La pauta técnica resalta que la vivienda posee una protección jurídica especial que no se disuelve por razones de salud o vulnerabilidad. En consecuencia, la incorporación de mecanismos ópticos de control debe someterse a principios estrictos de proporcionalidad, necesidad y mínima intervención, privilegiando alternativas de menor impacto, como los botones de teleasistencia o los sensores de movimiento, antes de registrar imágenes de manera continua.
La persona mayor debe otorgar su aprobación expresa para la instalación del equipamiento, conociendo de antemano los fines de la grabación y la identidad de quienes revisarán el material, siempre que su estado cognitivo lo permita. El marco normativo también otorga el derecho permanente a revocar el consentimiento inicial o manifestar oposición al funcionamiento del sistema en cualquier momento.

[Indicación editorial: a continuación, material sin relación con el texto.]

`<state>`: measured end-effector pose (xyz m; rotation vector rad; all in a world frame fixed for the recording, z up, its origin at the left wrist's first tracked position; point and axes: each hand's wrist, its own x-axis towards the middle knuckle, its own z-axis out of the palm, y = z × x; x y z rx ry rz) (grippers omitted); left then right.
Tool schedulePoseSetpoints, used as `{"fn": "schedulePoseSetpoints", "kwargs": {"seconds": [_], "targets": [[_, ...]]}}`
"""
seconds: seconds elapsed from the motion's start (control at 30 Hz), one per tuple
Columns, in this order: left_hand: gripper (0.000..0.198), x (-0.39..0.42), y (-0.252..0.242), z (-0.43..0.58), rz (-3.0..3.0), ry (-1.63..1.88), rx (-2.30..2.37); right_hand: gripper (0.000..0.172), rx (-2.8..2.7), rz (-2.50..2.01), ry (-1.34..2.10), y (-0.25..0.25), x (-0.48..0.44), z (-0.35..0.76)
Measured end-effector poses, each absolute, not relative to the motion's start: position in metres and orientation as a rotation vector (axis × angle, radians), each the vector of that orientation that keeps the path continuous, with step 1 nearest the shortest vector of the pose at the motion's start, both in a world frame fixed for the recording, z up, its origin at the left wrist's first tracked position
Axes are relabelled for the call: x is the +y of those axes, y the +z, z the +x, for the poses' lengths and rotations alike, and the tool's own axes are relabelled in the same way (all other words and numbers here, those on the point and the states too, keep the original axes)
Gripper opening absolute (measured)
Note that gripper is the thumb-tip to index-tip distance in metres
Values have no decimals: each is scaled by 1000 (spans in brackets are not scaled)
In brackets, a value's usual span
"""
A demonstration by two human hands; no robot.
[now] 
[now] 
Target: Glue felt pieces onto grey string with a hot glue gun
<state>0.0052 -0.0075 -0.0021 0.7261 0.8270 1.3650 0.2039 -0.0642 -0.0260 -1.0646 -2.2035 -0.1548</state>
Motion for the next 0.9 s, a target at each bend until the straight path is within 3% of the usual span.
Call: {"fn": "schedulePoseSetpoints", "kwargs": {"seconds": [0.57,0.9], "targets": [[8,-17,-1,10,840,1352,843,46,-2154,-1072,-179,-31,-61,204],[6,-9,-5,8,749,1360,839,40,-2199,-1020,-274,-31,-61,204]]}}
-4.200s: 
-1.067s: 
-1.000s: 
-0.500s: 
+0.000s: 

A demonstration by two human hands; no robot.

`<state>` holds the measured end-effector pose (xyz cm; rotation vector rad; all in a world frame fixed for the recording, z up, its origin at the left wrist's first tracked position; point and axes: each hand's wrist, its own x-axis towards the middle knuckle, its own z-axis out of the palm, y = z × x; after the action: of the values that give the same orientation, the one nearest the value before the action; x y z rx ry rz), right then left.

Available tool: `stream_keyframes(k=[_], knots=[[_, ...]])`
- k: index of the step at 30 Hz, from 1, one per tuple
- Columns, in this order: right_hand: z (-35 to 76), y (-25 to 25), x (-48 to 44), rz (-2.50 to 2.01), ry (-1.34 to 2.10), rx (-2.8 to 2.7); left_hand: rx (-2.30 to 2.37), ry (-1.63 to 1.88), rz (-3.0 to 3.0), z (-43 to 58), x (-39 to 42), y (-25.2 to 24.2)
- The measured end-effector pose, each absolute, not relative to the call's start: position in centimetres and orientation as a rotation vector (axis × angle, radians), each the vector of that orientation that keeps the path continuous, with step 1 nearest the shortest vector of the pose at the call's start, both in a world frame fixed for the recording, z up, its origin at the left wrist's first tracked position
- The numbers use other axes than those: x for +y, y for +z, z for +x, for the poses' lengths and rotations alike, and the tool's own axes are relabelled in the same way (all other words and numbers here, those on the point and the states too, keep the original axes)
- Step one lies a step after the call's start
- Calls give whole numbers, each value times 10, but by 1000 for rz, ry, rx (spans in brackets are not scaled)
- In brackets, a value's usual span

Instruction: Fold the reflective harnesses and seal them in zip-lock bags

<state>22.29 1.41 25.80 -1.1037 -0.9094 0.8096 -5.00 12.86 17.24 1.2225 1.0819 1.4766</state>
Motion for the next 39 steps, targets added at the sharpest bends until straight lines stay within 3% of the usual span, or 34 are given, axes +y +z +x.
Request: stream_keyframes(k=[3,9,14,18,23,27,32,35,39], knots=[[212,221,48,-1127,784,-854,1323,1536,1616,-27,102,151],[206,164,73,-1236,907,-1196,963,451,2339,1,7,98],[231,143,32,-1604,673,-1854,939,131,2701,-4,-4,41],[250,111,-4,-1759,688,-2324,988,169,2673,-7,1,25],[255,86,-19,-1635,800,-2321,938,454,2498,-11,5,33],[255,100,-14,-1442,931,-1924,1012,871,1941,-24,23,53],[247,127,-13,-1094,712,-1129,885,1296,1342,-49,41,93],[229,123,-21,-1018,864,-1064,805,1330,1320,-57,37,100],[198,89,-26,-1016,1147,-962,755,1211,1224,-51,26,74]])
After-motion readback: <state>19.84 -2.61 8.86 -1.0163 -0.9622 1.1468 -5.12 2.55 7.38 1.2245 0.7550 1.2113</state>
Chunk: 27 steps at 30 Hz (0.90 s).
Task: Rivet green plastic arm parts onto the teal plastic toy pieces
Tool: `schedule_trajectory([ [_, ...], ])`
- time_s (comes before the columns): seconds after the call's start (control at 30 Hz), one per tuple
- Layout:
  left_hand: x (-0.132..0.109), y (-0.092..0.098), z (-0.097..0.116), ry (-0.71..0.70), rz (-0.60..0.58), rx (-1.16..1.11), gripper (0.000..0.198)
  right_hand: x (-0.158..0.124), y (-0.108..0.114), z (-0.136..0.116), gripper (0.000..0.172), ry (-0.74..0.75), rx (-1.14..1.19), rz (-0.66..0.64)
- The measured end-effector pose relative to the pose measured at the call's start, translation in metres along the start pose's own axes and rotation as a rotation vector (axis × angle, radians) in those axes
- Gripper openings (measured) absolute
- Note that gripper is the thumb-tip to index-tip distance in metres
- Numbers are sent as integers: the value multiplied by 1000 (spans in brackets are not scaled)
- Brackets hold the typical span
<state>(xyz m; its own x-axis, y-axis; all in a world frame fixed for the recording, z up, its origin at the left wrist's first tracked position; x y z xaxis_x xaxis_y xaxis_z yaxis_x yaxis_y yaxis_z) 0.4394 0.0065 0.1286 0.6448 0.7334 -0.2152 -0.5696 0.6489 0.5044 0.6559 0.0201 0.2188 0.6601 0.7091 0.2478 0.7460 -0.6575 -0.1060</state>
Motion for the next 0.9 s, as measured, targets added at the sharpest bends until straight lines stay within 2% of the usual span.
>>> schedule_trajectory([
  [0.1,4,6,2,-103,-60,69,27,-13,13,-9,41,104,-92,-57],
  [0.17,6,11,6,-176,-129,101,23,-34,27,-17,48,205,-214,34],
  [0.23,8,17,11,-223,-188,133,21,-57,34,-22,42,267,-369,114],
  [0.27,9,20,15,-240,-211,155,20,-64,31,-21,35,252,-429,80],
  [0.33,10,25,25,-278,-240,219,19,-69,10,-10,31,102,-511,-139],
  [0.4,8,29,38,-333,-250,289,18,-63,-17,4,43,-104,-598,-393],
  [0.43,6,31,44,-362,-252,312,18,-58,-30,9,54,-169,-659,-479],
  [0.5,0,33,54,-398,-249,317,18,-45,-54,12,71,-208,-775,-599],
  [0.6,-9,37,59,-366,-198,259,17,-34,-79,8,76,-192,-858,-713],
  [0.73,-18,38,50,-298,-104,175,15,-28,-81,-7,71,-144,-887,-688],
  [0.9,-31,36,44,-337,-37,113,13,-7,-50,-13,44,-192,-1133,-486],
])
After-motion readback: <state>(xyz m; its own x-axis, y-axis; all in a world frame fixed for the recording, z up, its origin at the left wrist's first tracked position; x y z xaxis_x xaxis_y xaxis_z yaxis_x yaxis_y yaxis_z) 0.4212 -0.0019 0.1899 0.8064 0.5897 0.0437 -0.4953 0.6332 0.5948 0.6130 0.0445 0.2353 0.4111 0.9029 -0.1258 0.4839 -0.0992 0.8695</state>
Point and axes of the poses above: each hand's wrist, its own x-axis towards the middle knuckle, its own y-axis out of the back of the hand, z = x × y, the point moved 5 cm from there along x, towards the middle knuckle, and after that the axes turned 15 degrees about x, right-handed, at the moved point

Respecto al registro de audio, las directrices desaconsejan captar conversaciones privadas de forma genérica, al calificar este acto como una intromisión profunda en la vida privada, permitida solo bajo justificaciones excepcionales. Además, las reglas imponen la obligación de acotar el tiempo de almacenamiento de los archivos de video y limitar el acceso visual exclusivamente a los miembros directos de la red de cuidado institucional o familiar.
La regulación establece distinciones jurídicas cuando la vivienda cuenta con personal de servicio doméstico o recibe visitas externas, ya que el tratamiento de las imágenes pierde su carácter puramente privado y queda sujeto al régimen general de protección de datos. En estos escenarios, los empleadores deben notificar formalmente a los trabajadores sobre la operatividad de las cámaras, quedando estrictamente prohibido el control laboral ininterrumpido y la colocación de lentes en áreas de alta privacidad como baños o dormitorios del personal.